● DIRECTIONS FOR THIS TASK: Find the word "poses" in the listing. Copy out each line where it occurs.

● PROVIDED DATA:
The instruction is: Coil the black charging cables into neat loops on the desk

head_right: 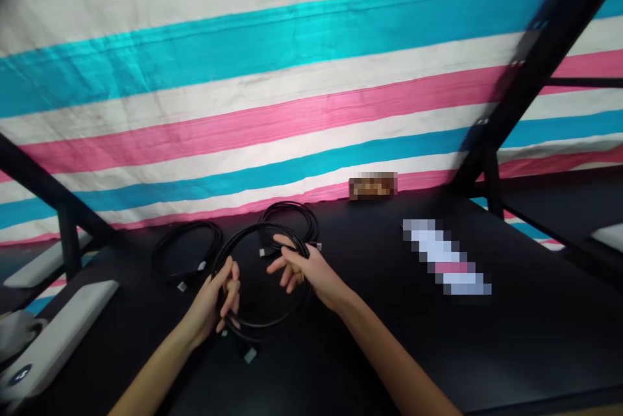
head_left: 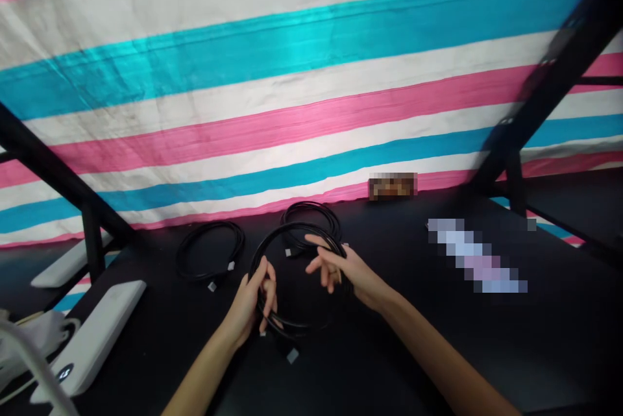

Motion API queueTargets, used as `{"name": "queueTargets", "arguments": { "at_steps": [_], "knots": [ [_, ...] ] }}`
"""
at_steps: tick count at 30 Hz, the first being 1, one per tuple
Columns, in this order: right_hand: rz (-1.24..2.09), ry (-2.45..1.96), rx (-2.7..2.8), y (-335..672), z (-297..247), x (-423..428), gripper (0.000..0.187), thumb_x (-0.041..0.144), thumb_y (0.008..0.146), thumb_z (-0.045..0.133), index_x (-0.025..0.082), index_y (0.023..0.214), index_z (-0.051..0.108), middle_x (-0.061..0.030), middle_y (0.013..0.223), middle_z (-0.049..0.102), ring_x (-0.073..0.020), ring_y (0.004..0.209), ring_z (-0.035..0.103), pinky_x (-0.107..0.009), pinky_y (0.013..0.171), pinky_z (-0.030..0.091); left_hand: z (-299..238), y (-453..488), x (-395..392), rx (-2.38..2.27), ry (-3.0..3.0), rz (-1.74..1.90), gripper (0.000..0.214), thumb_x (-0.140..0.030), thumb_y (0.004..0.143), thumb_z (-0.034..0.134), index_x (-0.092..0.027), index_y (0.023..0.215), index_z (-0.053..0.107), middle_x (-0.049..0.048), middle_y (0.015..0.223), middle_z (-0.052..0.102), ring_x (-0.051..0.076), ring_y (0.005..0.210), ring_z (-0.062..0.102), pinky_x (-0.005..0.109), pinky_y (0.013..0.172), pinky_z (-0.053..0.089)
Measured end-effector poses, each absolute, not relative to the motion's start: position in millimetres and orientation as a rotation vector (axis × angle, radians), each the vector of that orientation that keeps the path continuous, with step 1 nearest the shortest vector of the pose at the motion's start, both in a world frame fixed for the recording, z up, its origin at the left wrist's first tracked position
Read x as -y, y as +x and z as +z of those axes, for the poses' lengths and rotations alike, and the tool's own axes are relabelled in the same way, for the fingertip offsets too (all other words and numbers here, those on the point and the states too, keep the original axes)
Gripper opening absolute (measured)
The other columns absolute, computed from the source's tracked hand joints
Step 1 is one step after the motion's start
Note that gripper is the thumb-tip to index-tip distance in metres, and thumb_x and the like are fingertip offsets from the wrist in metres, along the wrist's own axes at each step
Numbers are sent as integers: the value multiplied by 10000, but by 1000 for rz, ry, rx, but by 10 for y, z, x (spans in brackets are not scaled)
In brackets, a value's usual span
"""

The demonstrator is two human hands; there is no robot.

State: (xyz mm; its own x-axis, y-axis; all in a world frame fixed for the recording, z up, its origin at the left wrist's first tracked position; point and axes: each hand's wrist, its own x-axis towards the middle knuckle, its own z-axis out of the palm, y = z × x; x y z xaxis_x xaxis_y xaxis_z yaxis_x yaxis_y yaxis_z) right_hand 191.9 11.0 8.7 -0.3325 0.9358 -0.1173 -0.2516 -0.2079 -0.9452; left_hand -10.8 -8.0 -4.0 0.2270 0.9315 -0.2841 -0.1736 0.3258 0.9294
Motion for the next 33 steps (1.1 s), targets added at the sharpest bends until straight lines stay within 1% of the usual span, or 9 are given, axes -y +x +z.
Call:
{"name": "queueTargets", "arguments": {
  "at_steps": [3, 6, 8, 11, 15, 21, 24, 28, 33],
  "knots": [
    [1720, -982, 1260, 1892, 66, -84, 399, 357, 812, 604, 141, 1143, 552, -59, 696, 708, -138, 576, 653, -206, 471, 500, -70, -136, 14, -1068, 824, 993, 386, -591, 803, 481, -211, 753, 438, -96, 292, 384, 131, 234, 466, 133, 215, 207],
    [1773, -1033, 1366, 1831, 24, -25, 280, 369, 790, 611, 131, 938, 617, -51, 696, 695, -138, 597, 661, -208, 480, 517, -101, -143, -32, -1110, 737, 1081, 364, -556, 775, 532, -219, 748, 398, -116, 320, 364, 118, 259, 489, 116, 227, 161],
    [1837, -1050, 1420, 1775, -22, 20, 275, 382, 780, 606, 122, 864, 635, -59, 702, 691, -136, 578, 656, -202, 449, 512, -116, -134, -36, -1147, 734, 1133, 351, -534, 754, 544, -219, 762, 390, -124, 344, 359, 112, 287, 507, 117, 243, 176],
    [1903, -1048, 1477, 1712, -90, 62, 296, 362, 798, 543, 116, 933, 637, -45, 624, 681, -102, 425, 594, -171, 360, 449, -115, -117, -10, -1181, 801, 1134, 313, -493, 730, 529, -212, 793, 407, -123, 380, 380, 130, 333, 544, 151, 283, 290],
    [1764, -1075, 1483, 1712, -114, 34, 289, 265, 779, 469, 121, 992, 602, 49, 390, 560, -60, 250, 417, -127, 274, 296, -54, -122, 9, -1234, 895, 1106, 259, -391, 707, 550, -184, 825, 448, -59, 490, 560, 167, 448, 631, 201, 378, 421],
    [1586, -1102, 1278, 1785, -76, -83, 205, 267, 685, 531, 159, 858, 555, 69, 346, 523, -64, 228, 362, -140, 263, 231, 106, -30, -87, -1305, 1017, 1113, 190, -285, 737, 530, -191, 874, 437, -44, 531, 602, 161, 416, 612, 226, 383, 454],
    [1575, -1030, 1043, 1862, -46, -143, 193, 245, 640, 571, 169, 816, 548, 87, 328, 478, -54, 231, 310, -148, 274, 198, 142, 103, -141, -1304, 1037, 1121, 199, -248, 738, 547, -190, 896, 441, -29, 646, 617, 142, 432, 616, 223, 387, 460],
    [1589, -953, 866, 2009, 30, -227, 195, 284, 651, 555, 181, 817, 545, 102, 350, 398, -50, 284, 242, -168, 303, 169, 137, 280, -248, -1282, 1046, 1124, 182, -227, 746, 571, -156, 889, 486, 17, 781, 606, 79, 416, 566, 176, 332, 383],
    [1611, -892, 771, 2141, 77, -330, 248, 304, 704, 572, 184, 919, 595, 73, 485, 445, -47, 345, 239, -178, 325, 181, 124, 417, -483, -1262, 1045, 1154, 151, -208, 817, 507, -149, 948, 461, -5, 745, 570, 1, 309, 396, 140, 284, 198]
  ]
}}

● FINISHED TASK:
Measured end-effector poses, each absolute, not relative to the motion's start: position in millimetres and orientation as a rotation vector (axis × angle, radians), each the vector of that orientation that keeps the path continuous, with step 1 nearest the shortest vector of the pose at the motion's start, both in a world frame fixed for the recording, z up, its origin at the left wrist's first tracked position
Read x as -y, y as +x and z as +z of those axes, for the poses' lengths and rotations alike, and the tool's own axes are relabelled in the same way, for the fingertip offsets too (all other words and numbers here, those on the point and the states too, keep the original axes)

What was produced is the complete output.